Pull every line that includes the word "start" out of the data below and copy it.

PROVIDED MATERIAL
* * * *
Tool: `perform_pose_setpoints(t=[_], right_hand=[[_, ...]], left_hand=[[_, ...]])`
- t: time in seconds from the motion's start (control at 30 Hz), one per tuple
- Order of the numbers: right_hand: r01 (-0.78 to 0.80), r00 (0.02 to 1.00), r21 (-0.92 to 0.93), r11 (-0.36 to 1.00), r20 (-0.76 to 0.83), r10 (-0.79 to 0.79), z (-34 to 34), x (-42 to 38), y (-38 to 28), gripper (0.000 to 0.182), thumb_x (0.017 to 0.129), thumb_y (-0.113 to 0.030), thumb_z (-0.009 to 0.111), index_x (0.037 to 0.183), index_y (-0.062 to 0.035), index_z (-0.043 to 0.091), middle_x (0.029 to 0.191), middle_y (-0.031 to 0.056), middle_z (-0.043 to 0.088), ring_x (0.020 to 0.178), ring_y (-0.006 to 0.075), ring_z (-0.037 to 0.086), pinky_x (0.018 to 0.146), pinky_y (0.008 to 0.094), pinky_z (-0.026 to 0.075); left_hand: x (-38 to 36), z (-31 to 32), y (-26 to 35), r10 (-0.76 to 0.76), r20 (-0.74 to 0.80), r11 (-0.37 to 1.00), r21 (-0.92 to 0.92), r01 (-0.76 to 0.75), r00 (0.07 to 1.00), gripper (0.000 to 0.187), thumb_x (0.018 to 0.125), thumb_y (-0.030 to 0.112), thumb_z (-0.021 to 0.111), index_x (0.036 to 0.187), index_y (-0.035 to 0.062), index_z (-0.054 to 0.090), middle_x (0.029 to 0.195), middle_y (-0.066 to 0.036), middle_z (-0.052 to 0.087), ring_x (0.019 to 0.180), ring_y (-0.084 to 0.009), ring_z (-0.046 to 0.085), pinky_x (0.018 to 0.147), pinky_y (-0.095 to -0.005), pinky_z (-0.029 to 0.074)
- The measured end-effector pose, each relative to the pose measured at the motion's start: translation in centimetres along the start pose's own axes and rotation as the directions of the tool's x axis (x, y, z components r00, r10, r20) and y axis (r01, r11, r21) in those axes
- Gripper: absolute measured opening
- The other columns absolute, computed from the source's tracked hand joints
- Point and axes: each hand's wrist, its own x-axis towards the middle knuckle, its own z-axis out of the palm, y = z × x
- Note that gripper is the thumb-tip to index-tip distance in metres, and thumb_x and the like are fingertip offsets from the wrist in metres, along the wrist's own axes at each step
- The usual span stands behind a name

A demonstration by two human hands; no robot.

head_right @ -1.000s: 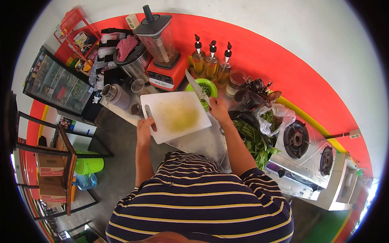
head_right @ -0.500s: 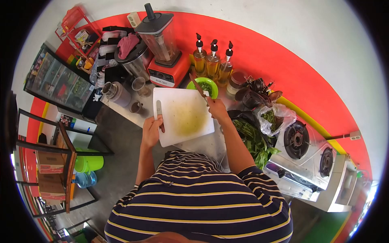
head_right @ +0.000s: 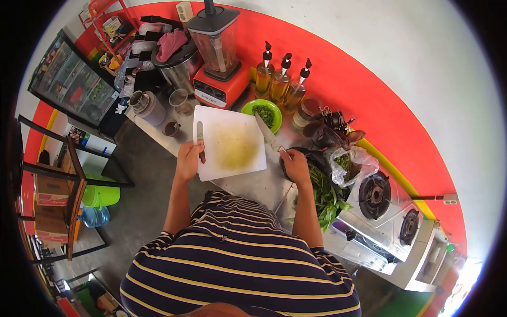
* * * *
RESPONSE FOR THIS EXERCISE
- t: time in seconds from the motion's start (control at 30 Hz), one per tuple
- The measured end-effector pose, each relative to the pose measured at the motion's start: translation in centimetres along the start pose's own axes and rotation as the directions of the tool's x axis (x, y, z components r00, r10, r20) and y axis (r01, r11, r21) in those axes

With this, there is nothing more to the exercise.